At the end I tracked down to SSH_AUTH_SOCK environment not being preserved when ansible does the sudo.

I have in my /etc/sudoers a Defaults env_keep += "SSH_AUTH_SOCK" which seems to work fine when I ssh/sudo manually (not via ansible).

But when I do it via ansible I need to use become_flags=--preserve-env=SSH_AUTH_SOCK. Then I don’t get the missing sudo password. How is ansible connection different from the regular ssh?

ansible haproxy -b -m command -a id # with default become_flags
uipath-haproxy-paas | FAILED | rc=-1 >>
Missing sudo password

ansible haproxy -b -m command -a id    # with become_flags=--preserve-env=SSH_AUTH_SOCK  
[WARNING]: Platform linux on host uipath-haproxy-paas is using the discovered Python interpreter at /usr/bin/python3.9, but future installation of another Python interpreter could change the meaning of that
path. See https://docs.ansible.com/ansible-core/2.17/reference_appendices/interpreter_discovery.html for more information.
uipath-haproxy-paas | CHANGED | rc=0 >>
uid=0(root) gid=0(root) groups=0(root) context=unconfined_u:unconfined_r:unconfined_t:s0-s0:c0.c1023

^ Ansible detects this prompt waiting AFTER ssh login, it was expecting it to be the sudo prompt and has no password to supply, hence the error.

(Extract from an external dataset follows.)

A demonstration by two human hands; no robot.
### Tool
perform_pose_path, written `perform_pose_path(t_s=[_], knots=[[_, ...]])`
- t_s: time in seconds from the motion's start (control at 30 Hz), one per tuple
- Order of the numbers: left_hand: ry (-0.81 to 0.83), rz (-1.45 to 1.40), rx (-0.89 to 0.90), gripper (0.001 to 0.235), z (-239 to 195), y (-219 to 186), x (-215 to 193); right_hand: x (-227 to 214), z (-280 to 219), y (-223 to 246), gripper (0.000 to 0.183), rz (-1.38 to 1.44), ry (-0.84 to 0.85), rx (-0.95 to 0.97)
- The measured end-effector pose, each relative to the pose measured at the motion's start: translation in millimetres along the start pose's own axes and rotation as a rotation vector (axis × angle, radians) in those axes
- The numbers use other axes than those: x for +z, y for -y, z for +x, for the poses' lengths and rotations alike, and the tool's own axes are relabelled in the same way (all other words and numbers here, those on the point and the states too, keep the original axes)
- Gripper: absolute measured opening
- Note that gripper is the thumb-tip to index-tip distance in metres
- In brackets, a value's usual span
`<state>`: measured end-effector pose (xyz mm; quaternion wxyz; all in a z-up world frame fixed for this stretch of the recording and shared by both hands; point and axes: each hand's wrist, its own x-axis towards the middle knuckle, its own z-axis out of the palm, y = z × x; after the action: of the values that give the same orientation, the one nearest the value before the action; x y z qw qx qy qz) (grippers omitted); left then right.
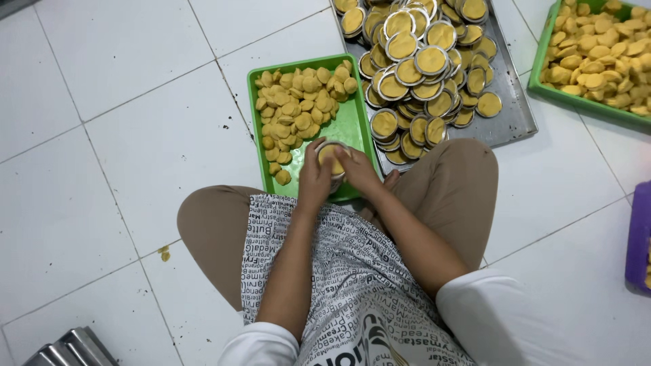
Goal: The person sits on the floor and repeatedly picks up small yellow dough pieces from a green tray. They press each piece into a small round metal mold to shape it, then place the finished item onto a metal tray.
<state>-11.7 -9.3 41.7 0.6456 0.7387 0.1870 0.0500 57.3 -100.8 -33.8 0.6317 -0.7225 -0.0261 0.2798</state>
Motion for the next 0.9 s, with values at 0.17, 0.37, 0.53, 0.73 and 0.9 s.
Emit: perform_pose_path(t_s=[0.17,0.37,0.53,0.73,0.9], knots=[[-0.034,0.082,-0.066,0.033,7.6,21.8,3.6,-6.7,-6.0,10.6,0.05,0.096,0.066,0.064],[-0.038,0.045,-0.069,0.039,-2.1,2.6,6.5,1.7,8.1,-12.9,0.032,-0.001,-0.08,-0.016],[-0.066,0.102,-0.101,0.035,7.5,17.9,8.6,-5.5,12.6,-15.2,0.033,0.075,-0.063,-0.049],[-0.062,0.032,-0.125,0.035,11.6,33.6,5.4,-0.9,10.2,-13.5,0.036,-0.097,-0.046,-0.008],[-0.094,0.051,-0.147,0.035,13.8,32.6,2.0,2.6,-21.8,27.6,0.043,0.003,-0.024,-0.02]])
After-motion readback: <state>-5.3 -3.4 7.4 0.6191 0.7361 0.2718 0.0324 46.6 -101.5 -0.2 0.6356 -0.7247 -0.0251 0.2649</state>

Ansible handles several interactive prompts via connection/become plugin, that is a expected in an automated system and that is a major difference from executing ssh directly.

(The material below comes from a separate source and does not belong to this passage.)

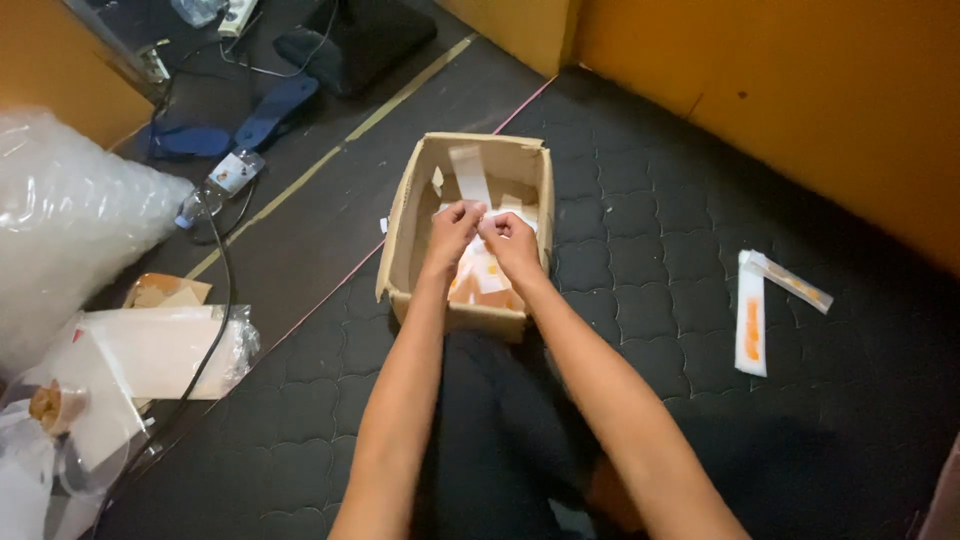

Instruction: Inserting thin paper strips into clear plastic sleeves.

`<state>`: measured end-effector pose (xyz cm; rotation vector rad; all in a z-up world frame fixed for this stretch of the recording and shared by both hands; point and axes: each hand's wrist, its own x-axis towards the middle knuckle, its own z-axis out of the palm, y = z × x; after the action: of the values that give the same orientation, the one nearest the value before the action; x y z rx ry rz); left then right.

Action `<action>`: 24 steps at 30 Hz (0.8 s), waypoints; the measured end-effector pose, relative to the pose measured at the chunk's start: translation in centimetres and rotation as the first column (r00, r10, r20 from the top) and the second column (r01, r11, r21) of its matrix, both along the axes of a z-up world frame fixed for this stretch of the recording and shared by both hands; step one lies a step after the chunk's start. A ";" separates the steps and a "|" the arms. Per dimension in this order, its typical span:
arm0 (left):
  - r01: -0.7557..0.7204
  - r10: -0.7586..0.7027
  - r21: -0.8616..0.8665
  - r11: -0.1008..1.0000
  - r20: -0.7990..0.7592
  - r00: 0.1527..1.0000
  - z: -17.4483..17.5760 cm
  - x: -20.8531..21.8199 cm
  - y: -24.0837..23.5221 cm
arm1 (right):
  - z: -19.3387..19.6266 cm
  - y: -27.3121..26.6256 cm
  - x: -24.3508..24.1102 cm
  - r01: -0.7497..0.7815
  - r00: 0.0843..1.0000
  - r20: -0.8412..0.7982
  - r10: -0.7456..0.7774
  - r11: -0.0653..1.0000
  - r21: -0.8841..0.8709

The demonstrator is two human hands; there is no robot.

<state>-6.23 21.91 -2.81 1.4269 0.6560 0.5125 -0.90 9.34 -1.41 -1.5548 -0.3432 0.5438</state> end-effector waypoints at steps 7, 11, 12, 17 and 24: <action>0.243 -0.244 0.021 0.970 0.084 0.966 8.3 -0.7 -7.8 | 10.0 -9.9 -2.3 -0.122 0.988 -0.064 0.138 0.971 0.205; 0.463 -0.479 0.176 0.869 0.062 0.876 7.4 -1.3 -13.6 | 5.0 -18.6 1.7 -0.218 0.970 -0.090 0.224 0.973 0.077; 0.536 -0.559 0.218 0.816 0.059 0.827 7.4 -1.9 -15.5 | 2.8 -20.9 2.6 -0.198 0.977 -0.071 0.199 0.980 0.026; 0.737 -0.737 0.029 0.675 0.010 0.675 9.7 -4.5 -22.3 | 5.1 -28.3 0.7 -0.022 1.000 -0.005 0.022 0.999 -0.045; 0.776 -0.799 -0.229 0.587 -0.013 0.601 5.6 -5.6 -27.5 | 9.8 -31.0 -1.8 -0.009 1.000 0.020 0.014 0.976 -0.218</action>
<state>-11.78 -5.55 2.75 1.3964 0.0876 -0.3568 -2.71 -21.62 8.37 -1.7719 -0.3174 0.5894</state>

But there is no prompt for Enter passphrase for PKCS#11 when doing ssh or sudo. That already happened when I added it to the ssh-agent with ssh-add. The ssh will not trigger any interactive prompt , sudo won’t trigger it either.

It seems the culprit is that SSH_AUTH_SOCK environment is not preserved, when I add become_flags=--preserve-env=SSH_AUTH_SOCK then it works (no password/pin required, no missing sudo password either) .

But I’m still confusedwhy become_flags=--preserve-env=SSH_AUTH_SOCK is required when ansible does the sudo, but not when I do ssh/sudo. The /etc/sudoers have a line to preserve SSH_AUTH_SOCK that seems to work when I interactively ssh/sudo (I never have to enter the password/pin) since it’s already on the ssh-agent.

This is more of a sudo problem than an Ansible one.

When you ssh to a server, you create an interactive tty session with that remote host. When you run Ansible against your inventory, Ansible creates non-interactive tty sessions with the remote hosts.

Sudo has special rules for environment variables, when they are preserved, and when they are not. If you become root, should root use the non-root user’s ENV or load its own? Should it reset the ENV and load defaults? It has rules defined for various scenarios, but has arguments to work around those when exceptions arrise.

In your case, your SSH_AUTH_SOCK environment variable is preserved in your interactive session, but not in Ansible’s non-interactive session. Passing become_flags=--preserve-env=SSH_AUTH_SOCK to become_method=sudo then instructs sudo that it needs to preserve this ENV for the session, when it normally wouldn’t by default.